◆ PROBLEM
Return each line of the listing exactly as written.

◆ INFORMATION SHOWN
• • • • • • •

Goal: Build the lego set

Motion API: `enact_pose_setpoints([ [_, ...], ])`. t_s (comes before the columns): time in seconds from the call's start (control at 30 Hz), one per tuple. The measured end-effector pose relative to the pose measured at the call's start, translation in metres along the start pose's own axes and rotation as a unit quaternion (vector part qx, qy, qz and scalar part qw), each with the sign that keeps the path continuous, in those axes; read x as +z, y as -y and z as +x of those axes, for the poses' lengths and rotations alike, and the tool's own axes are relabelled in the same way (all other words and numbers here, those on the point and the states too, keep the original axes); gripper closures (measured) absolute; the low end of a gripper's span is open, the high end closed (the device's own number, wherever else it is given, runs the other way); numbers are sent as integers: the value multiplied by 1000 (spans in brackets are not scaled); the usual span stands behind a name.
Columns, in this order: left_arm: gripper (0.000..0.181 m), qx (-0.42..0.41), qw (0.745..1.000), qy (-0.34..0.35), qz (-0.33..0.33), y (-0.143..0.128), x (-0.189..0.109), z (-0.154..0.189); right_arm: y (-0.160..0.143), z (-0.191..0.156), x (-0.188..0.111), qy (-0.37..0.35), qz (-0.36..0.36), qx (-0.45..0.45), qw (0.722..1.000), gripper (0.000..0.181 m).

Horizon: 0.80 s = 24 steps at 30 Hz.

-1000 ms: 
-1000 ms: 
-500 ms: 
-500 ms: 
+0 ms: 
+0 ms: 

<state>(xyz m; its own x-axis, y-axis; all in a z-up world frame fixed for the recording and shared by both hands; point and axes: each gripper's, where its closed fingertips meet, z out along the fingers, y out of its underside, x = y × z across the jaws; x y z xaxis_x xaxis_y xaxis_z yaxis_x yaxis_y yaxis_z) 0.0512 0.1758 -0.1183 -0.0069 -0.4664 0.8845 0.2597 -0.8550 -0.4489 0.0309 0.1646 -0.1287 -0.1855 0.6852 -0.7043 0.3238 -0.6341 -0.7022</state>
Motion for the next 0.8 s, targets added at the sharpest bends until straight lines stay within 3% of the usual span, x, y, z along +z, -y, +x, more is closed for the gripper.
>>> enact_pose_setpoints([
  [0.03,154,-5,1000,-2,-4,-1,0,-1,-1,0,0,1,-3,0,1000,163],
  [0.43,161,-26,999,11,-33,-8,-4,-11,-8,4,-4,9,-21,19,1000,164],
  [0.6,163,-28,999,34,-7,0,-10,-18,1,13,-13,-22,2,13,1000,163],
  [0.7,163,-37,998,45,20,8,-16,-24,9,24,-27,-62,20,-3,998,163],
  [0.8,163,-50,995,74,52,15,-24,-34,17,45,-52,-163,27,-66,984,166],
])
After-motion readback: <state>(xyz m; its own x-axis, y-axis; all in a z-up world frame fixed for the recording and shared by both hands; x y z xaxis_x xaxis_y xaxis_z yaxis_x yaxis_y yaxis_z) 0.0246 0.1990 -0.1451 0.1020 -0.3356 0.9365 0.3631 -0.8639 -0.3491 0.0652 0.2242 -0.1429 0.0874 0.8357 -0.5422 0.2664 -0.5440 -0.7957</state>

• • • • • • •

◆ TASK OUTPUT
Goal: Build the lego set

Motion API: `enact_pose_setpoints([ [_, ...], ])`. t_s (comes before the columns): time in seconds from the call's start (control at 30 Hz), one per tuple. The measured end-effector pose relative to the pose measured at the call's start, translation in metres along the start pose's own axes and rotation as a unit quaternion (vector part qx, qy, qz and scalar part qw), each with the sign that keeps the path continuous, in those axes; read x as +z, y as -y and z as +x of those axes, for the poses' lengths and rotations alike, and the tool's own axes are relabelled in the same way (all other words and numbers here, those on the point and the states too, keep the original axes); gripper closures (measured) absolute; the low end of a gripper's span is open, the high end closed (the device's own number, wherever else it is given, runs the other way); numbers are sent as integers: the value multiplied by 1000 (spans in brackets are not scaled); the usual span stands behind a name.
Columns, in this order: left_arm: gripper (0.000..0.181 m), qx (-0.42..0.41), qw (0.745..1.000), qy (-0.34..0.35), qz (-0.33..0.33), y (-0.143..0.128), x (-0.189..0.109), z (-0.154..0.189); right_arm: y (-0.160..0.143), z (-0.191..0.156), x (-0.188..0.111), qy (-0.37..0.35), qz (-0.36..0.36), qx (-0.45..0.45), qw (0.722..1.000), gripper (0.000..0.181 m).

Horizon: 0.80 s = 24 steps at 30 Hz.

-1000 ms: 
-1000 ms: 
-500 ms: 
-500 ms: 
+0 ms: 
+0 ms: 

<state>(xyz m; its own x-axis, y-axis; all in a z-up world frame fixed for the recording and shared by both hands; point and axes: each gripper's, where its closed fingertips meet, z out along the fingers, y out of its underside, x = y × z across the jaws; x y z xaxis_x xaxis_y xaxis_z yaxis_x yaxis_y yaxis_z) 0.0512 0.1758 -0.1183 -0.0069 -0.4664 0.8845 0.2597 -0.8550 -0.4489 0.0309 0.1646 -0.1287 -0.1855 0.6852 -0.7043 0.3238 -0.6341 -0.7022</state>
Motion for the next 0.8 s, targets added at the sharpest bends until straight lines stay within 3% of the usual span, x, y, z along +z, -y, +x, more is closed for the gripper.
>>> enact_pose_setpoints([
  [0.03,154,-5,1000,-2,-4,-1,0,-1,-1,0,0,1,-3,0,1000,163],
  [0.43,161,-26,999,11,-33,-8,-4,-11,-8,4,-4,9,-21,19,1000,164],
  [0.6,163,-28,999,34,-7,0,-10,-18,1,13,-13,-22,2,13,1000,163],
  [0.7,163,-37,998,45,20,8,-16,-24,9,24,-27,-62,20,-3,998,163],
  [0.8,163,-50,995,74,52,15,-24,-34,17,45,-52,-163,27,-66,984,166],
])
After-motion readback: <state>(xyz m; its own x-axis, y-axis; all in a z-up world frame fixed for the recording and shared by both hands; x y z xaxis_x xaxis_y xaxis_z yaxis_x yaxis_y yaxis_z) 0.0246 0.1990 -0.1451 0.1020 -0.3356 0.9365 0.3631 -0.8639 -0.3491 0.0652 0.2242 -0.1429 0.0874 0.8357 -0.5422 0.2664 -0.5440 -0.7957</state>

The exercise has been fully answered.